Jaga Perasaan, Jaga Momentum
Apa yang saya ceritakan di atas, sering terjadi tidak hanya dalam urusan garam. Juga dalam pembangunan dan peresmian jembatan, kerjasama internasional, impor sapi, sampai ke wacana penggunaan dana haji untuk pembangunan. Seolah kerja-kerja pemerintahan bukan bagian dari kesinambungan antar rezim—atau memang demikiankah kenyataannya? Alangkah sedih kalau begitu.
Pihak yang berkuasa, tentu mesti mendengar apa pun jenis masukan yang berniat mulia. Apa yang disampaikan mesti menjadi renungan dan kemudian tekad untuk ke luar dari kerkapan persoalan yang ada. Berbagai upaya harus dilakukan, sekalipun itu baru bersifat rintisan, karena kita tahu ada banyak pekerjaan yang tak bisa selesai oleh satu-dua kekuasaan. “Kerja belum selesai, belum apa-apa,” kata ponakan Sutan Syahrir, Chairil Anwar.
Maka pihak yang berkuasa mesti memberi apresiasi secara terbuka kepada program atau proyek rintisan rezim terdahulu. Sebaliknya, para mantan juga mesti mengapresiasi apabila program atau proyeknya dilanjutkan, apalagi jika sampai berhasil sebagaimana yang dicita-citakan. Justru malah bagus. Tidak perlu jeles bagi yang lalu, dan tak perlu lebay bagi yang sekarang.
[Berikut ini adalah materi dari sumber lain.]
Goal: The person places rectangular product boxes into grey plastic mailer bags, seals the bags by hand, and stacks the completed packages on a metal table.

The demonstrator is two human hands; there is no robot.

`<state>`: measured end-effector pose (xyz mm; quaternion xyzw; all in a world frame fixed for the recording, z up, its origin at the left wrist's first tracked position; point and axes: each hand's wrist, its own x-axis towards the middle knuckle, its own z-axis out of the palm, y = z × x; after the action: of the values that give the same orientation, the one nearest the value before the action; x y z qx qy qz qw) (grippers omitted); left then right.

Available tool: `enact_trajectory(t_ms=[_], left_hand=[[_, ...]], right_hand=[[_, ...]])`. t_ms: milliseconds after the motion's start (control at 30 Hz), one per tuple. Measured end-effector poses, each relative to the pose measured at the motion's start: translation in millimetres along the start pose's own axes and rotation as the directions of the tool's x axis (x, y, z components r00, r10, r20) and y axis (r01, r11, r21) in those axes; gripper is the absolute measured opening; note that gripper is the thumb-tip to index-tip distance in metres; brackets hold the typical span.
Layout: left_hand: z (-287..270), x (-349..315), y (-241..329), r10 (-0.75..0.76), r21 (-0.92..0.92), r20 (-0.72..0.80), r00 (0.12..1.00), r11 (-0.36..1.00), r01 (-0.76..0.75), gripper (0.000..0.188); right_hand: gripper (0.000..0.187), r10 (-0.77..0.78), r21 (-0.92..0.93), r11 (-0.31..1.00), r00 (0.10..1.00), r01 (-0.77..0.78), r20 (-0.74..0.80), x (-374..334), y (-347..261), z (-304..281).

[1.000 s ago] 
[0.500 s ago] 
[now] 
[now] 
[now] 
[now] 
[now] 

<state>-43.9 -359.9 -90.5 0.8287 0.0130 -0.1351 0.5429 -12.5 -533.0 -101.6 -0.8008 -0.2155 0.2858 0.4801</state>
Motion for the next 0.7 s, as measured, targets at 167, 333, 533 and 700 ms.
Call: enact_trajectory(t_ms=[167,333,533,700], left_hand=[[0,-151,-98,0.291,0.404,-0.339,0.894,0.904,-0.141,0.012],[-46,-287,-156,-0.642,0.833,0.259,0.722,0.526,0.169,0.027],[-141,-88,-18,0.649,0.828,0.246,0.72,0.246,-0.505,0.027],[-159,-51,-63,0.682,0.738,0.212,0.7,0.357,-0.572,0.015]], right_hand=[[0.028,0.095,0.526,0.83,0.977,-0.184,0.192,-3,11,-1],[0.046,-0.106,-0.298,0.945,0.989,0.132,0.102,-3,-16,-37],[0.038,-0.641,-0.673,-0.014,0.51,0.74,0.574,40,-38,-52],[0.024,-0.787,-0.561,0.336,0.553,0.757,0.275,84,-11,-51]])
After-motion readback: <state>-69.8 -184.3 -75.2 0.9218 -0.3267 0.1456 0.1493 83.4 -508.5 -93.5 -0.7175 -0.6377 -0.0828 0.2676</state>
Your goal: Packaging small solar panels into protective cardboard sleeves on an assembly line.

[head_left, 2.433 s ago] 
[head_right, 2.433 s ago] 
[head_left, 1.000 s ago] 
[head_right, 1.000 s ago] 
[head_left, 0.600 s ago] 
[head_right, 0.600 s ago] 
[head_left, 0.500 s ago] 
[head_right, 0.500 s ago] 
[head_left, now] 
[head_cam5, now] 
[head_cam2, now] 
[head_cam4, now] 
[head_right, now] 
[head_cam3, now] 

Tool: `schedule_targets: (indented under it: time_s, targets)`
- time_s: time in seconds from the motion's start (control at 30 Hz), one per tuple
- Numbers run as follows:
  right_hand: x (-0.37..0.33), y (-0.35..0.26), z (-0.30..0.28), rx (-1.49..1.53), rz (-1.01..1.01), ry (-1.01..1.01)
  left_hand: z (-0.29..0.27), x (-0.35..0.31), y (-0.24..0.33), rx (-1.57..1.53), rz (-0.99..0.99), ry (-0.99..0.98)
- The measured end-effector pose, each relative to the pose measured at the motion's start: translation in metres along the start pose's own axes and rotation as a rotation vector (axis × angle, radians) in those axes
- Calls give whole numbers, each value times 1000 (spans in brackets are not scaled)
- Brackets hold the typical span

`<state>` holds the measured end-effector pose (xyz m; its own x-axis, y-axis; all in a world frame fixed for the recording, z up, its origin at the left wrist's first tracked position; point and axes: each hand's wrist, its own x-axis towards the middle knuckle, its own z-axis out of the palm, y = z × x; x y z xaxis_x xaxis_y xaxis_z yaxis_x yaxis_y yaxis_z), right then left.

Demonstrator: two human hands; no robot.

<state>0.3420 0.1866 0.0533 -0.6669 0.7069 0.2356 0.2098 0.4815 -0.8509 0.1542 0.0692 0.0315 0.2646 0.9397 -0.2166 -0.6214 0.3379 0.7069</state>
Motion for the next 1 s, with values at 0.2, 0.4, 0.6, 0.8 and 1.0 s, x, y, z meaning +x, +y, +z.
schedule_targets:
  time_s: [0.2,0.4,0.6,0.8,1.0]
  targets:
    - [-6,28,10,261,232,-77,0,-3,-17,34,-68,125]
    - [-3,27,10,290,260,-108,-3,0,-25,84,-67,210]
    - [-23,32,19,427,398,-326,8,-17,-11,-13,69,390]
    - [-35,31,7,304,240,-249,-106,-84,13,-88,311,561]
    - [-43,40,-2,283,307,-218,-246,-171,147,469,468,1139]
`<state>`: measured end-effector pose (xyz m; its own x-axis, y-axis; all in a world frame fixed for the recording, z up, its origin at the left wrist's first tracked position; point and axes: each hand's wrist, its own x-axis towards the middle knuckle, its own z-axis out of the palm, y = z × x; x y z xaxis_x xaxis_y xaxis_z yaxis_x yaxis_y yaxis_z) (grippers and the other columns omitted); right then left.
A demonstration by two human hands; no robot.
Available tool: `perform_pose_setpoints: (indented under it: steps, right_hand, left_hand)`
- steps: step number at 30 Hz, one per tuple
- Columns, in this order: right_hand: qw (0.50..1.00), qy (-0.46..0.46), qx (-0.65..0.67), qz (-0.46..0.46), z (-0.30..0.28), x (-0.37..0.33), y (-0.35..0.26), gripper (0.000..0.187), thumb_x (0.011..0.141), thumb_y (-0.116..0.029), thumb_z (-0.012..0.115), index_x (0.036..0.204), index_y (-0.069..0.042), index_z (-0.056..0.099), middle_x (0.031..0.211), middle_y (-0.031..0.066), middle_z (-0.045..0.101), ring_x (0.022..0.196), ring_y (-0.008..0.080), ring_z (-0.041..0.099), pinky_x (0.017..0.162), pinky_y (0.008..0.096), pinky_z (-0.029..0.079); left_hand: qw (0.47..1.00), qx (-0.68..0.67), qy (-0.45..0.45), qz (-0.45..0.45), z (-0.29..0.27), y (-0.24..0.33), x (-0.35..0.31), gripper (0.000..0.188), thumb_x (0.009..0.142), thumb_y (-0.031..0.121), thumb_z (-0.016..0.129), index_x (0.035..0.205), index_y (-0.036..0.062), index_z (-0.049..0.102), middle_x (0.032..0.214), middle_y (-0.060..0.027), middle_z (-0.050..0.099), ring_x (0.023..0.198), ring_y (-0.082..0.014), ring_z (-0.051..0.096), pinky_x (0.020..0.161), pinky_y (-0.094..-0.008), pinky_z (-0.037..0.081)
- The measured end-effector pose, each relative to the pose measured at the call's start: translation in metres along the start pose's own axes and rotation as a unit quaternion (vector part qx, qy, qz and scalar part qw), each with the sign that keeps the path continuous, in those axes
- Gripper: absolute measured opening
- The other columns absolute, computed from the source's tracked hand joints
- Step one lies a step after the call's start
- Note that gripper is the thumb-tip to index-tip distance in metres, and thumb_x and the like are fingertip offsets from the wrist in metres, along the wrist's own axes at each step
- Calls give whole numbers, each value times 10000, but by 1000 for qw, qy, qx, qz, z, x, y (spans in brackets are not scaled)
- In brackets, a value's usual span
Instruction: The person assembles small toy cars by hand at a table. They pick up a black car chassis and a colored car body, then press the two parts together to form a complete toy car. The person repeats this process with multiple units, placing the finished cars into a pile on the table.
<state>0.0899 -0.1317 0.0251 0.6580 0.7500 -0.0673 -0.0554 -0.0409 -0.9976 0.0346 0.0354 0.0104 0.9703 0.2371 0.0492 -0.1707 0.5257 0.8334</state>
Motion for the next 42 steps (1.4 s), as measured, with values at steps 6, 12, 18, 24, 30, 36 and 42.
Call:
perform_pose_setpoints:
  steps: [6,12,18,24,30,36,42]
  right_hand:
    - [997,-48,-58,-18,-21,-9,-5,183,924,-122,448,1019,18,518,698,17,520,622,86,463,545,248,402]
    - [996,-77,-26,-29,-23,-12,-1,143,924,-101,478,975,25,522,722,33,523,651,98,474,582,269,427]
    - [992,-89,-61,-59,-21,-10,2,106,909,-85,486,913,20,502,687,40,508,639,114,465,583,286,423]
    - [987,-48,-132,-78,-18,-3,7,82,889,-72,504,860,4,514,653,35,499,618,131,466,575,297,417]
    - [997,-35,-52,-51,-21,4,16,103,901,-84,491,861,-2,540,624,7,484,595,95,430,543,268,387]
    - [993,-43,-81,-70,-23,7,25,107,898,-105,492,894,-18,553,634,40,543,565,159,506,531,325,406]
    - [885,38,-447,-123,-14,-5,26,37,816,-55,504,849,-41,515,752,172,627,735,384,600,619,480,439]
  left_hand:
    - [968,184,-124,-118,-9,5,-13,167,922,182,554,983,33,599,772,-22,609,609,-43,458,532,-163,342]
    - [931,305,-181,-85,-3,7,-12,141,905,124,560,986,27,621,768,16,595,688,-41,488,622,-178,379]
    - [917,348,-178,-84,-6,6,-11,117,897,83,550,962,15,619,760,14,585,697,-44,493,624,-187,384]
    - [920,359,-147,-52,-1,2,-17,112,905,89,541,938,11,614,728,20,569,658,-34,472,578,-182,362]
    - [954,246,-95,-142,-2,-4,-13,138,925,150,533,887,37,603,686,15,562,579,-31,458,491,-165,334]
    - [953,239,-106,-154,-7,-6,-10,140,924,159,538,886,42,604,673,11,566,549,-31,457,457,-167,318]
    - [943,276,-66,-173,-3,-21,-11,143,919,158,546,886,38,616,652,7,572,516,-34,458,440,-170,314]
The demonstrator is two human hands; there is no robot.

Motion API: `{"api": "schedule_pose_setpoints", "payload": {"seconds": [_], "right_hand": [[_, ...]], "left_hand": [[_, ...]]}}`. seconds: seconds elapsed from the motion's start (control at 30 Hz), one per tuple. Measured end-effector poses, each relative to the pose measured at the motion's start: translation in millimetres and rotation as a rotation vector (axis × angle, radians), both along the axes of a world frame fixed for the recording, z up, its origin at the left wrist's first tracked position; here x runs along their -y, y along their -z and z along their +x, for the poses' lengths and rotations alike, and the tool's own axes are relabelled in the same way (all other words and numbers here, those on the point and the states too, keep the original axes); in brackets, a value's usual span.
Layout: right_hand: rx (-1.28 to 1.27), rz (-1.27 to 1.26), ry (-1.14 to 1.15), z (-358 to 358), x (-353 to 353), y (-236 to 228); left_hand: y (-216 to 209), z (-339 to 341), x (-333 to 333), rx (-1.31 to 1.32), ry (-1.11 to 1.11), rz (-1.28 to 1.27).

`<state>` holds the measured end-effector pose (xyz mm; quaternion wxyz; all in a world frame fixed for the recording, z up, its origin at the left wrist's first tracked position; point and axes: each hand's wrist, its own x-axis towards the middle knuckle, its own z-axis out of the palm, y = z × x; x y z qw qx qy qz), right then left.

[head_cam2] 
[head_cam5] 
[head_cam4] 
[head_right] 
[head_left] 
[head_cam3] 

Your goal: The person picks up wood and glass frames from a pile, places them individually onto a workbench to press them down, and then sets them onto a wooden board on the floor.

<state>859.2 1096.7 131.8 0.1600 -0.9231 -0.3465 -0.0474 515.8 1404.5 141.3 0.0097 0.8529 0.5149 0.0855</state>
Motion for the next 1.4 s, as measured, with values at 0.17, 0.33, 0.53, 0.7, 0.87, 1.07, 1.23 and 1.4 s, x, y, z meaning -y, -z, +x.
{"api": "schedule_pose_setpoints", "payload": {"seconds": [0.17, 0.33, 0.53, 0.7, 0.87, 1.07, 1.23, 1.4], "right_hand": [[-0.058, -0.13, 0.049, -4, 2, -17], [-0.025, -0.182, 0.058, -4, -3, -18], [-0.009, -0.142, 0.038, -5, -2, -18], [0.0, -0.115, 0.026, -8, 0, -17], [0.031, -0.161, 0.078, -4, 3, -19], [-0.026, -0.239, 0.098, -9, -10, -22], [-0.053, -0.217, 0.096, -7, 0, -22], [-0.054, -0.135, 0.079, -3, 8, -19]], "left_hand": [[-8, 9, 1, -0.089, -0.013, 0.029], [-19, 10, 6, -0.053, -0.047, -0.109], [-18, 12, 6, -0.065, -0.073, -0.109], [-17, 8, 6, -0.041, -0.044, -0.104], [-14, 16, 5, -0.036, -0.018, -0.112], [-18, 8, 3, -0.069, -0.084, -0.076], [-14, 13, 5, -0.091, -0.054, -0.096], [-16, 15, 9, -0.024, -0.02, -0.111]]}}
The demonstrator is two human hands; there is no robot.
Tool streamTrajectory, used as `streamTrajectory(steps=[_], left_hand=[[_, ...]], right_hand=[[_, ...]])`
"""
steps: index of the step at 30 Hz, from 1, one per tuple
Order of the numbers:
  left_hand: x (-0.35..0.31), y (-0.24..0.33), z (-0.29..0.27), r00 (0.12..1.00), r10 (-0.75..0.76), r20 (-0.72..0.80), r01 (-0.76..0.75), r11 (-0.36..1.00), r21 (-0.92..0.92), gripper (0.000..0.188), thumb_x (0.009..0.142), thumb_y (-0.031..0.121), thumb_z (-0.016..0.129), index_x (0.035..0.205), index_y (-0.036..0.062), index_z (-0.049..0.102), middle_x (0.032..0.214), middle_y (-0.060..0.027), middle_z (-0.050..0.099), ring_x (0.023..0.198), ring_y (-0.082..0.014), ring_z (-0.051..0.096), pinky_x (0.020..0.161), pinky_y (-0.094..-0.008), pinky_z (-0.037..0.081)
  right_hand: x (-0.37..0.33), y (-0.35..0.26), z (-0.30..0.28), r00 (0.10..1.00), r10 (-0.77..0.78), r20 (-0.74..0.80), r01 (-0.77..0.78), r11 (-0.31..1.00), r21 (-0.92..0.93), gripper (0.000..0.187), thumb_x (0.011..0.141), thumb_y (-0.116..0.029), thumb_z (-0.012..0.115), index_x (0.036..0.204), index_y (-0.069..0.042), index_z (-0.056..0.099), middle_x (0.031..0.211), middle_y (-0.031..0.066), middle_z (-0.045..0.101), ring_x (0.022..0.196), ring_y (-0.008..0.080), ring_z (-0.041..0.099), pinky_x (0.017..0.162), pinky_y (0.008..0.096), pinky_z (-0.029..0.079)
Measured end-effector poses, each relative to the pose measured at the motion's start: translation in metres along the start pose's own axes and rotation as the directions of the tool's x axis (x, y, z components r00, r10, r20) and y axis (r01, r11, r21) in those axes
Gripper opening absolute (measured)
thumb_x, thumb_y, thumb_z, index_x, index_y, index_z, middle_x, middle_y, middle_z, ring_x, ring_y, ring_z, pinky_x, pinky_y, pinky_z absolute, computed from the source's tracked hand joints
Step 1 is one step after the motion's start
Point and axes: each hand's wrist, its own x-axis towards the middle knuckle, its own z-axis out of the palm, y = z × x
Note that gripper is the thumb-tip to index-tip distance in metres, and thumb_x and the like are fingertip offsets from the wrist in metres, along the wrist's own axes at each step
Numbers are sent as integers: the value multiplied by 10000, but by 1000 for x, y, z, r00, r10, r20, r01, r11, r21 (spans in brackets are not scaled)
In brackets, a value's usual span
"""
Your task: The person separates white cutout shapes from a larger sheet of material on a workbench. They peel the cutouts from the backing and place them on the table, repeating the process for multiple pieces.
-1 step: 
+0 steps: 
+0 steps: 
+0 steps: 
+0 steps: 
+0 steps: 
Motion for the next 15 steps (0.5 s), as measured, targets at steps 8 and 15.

Semua kerja mesti dilihat dalam kerangka kesinambungan, (seharusnya) bukan untuk politik pencitraan. Mungkin itulah sebabnya, selain Pancasila yang betul-betul merangkum soal-soal kebangsaan di luar sekat politik, sosial dan budaya, kita membutuhkan GBHN, atau semacam kerangka acuan sebagaimana REPELITA dan PELITA yang diumumkan secara terbuka kepada rakyat banyak. Jika perlu biarkan rakyat banyak mengadakan musyawarah tentang itu, alih-alih mengambil spirit Tan Malaka via Murba.
Ancangan bersama ini penting bukan saja untuk mengikis sentimen fanatik atas sebuah rezim, melainkan menjadi standar pencapaian bangsa secara keseluruhan.
Saya membayangkan, seandainya rezim Soeharto bertugas hanya dua periode sebagaimana rezim SBY, maka konsep PELITA yang dirumuskannya akan dilanjutkan oleh rezim selanjutnya (Habibie, Gus Dur dan Megawati) sehingga akan ada penyempurnaan maupun penyegaran-penyegaran.
Namun karena rezim Soeharto mengental jadi rezim zaman yang berkuasa lama sekali sehingga seturut sebaris puisi Acep Zamzam Noor, “seperti memindahkan gunung berapi”, maka REPELITA dan PELITA hanya ajeg di satu rezim dan sulit dijadikan tolok-ukur untuk rezim yang lain.
Upaya untuk tidak baper ini, juga terkait dengan cara kita menjaga momentum. Pemerintah harus menjadikan semua niat dan pikiran baik yang datang dari segala arah sebagai tekad bersama. Sebaliknya pihak lain perlu mendukung dan mengapresiasi setiap upaya pemerintah yang berkuasa. Tentu tidak menutup kemungkinan bahwa program di suatu rezim ada yang jelek dan itu tidak perlu dilanjutkan. Upaya mengoreksinya itu pun bagian dari unsur penting kesinambungan—bukan atas nama rezim apalagi SARAZIM.